X-ray radiation, from the point of view of physics, is electromagnetic radiation, the wavelength of which varies in the range from 0.001 to 50 nanometers. It was discovered in 1895 by the German physicist V.K. Roentgen.
By nature, these rays are related to solar ultraviolet. In the spectrum of the sun's beam, the longest are radio waves. Behind them comes infrared light, which our eyes do not perceive, but we feel it as heat. Next come the rays from red to purple. Then - ultraviolet (A, B and C). And immediately after it are x-rays and gamma radiation.
X - ray radiation (X-rays) can be obtained in two ways: when the charged particles passing through it are decelerated in a substance and when electrons transfer from higher layers to internal ones when energy is released.
Unlike visible light, these rays have a very large length, therefore they are able to penetrate through opaque materials without being reflected, without refracting and not accumulating in them.

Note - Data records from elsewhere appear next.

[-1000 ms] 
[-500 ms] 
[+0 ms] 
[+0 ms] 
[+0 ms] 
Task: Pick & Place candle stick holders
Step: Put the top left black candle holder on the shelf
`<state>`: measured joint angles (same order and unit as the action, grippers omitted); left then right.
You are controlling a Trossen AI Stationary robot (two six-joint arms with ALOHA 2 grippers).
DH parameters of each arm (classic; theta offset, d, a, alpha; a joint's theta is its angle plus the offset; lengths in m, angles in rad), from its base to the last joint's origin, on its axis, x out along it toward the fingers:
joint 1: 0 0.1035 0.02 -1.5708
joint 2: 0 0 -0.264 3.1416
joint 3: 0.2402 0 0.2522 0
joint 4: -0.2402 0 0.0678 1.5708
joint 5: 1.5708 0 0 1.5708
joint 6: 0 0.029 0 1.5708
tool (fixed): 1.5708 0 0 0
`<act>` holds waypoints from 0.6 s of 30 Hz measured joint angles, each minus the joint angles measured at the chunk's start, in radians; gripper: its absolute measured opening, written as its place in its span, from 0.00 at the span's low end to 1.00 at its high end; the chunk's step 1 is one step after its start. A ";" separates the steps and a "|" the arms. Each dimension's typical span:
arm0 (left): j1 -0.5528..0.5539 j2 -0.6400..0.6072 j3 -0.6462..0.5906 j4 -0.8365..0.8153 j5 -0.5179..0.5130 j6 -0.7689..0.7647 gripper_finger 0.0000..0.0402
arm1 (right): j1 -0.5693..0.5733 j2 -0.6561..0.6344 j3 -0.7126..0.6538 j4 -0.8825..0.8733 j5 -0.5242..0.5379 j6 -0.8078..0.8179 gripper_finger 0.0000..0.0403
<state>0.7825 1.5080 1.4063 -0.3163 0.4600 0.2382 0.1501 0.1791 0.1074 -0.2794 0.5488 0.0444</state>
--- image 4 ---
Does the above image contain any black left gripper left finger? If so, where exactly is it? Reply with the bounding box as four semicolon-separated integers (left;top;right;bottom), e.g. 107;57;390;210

Brake radiation is easier to obtain. Charged particles during braking emit electromagnetic radiation. The greater the acceleration of these particles and, therefore, sharper braking, the more x-ray radiation is formed, and its wavelength becomes smaller. In most cases, in practice they resort to the generation of rays during the braking of electrons in solids. This allows you to control the source of this radiation, avoiding the danger of radiation exposure, because when you turn off the source, the x-ray radiation completely disappears.

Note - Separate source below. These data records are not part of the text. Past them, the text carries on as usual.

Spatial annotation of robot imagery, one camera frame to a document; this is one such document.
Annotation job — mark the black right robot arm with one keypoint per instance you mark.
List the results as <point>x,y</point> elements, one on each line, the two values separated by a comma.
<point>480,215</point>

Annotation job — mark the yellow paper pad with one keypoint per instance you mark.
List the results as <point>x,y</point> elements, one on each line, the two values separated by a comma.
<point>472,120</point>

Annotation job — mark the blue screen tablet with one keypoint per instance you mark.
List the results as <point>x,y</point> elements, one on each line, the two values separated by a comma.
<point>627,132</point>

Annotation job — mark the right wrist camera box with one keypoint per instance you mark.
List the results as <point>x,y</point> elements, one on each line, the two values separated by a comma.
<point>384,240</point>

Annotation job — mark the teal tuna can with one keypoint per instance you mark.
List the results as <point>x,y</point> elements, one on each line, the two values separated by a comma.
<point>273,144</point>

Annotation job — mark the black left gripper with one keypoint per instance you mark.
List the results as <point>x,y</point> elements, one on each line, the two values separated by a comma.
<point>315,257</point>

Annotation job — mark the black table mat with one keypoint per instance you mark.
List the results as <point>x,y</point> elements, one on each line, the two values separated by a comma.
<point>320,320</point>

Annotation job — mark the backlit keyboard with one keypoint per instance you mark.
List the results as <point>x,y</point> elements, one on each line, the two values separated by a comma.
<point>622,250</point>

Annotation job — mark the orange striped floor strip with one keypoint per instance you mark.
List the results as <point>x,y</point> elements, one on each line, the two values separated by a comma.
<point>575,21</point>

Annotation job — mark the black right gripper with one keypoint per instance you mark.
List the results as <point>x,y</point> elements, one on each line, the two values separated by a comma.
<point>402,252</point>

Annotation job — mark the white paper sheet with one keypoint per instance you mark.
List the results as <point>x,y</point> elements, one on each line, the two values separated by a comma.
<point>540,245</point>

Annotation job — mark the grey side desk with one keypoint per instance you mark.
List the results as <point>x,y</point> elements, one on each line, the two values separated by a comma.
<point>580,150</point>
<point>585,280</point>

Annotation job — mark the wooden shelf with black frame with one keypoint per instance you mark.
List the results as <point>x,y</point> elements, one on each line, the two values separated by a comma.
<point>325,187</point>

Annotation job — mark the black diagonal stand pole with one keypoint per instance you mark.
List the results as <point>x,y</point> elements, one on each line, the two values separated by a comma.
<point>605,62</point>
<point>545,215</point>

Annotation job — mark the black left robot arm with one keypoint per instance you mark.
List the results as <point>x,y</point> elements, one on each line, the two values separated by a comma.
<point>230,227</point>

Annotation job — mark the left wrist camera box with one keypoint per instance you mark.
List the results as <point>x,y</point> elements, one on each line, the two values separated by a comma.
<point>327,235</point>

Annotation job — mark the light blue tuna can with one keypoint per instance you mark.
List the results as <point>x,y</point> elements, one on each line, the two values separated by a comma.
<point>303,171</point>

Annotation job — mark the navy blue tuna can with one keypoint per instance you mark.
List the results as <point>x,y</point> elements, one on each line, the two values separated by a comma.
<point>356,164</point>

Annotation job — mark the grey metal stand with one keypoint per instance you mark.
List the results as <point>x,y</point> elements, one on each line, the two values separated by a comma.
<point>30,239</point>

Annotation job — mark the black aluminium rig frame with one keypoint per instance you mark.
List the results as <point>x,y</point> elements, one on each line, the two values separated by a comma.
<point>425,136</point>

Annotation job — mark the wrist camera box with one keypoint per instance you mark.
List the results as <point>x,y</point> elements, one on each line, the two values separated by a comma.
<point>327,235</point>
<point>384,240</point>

The most common source of such radiation is an x-ray tube. The radiation emitted by it is inhomogeneous. It contains both soft (long-wave) and hard (short-wave) radiation. Soft is characterized by the fact that it is completely absorbed by the human body, therefore, such x-ray radiation brings harm twice as much as hard. With excessive electromagnetic radiation in the tissues of the human body, ionization can lead to damage to cells and DNA.
A tube is an electrovacuum device with two electrodes - a negative cathode and a positive anode. When a cathode is heated, electrons evaporate from it, then they are accelerated in an electric field. Faced with the solid matter of the anodes, they begin braking, which is accompanied by the emission of electromagnetic radiation.

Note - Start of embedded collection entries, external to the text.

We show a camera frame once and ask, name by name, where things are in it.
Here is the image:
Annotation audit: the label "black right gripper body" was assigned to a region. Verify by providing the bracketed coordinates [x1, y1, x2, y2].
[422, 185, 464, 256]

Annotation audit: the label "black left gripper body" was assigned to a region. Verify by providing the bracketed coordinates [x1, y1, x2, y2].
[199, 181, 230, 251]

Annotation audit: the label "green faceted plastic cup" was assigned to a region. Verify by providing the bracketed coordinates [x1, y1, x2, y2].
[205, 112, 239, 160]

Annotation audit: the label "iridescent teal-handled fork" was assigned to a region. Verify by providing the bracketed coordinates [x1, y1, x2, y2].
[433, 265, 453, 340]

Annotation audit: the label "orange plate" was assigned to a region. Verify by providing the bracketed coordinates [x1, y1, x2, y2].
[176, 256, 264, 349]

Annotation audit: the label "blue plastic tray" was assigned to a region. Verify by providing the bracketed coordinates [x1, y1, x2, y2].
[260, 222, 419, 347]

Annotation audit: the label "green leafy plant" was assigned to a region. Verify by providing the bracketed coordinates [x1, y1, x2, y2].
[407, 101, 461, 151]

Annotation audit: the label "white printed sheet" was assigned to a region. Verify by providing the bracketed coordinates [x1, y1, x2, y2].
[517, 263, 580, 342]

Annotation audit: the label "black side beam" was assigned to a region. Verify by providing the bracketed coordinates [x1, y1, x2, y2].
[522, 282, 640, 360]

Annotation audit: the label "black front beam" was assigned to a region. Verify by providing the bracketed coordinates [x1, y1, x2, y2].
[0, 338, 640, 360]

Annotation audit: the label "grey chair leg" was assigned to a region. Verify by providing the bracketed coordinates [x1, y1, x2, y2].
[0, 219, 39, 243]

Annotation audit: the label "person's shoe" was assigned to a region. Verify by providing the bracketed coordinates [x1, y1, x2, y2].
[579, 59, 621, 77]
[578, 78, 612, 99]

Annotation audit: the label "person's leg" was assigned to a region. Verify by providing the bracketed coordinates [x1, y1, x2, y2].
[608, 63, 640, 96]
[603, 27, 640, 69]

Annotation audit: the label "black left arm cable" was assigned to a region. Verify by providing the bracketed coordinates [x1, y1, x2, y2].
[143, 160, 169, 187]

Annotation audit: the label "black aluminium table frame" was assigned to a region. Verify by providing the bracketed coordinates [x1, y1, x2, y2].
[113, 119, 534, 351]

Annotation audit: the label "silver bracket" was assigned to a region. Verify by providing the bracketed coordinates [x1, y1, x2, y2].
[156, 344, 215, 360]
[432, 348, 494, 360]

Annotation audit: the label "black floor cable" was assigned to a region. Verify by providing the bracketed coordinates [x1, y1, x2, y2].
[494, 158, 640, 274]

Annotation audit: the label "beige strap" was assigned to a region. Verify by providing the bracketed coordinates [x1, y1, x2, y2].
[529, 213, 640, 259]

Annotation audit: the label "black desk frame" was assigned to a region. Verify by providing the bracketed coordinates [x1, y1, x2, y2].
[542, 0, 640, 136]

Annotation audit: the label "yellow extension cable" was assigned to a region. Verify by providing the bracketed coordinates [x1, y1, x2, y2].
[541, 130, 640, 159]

X-ray radiation, the properties of which are widely used in medicine, is based on obtaining a shadow image of the studied object on a sensitive screen. If the diagnosed organ is exposed through a beam of rays parallel to each other, then the projection of the shadows from this organ will be transmitted without distortion (proportionally). In practice, the radiation source is more like a point source, so it is placed at a distance from a person and from the screen.
To get an x-ray, a person is placed between the x-ray tube and the screen or film acting as radiation detectors. As a result of irradiation in the image, bone and other dense tissues appear in the form of clear shadows, look more contrasted with less expressive areas that transmit tissues with less absorption. In x-rays, a person becomes "translucent."
By spreading, x-rays can be scattered and absorbed. Before absorption, rays can travel hundreds of meters in the air. In a dense substance they are absorbed much faster. Human biological tissues are heterogeneous, therefore the absorption of rays by them depends on the density of the tissue of organs. Bone tissue absorbs rays faster than soft tissue, because it contains substances with large atomic numbers. Photons (individual particles of rays) are absorbed by different tissues of the human body in different ways, which makes it possible to obtain a contrast image using x-rays.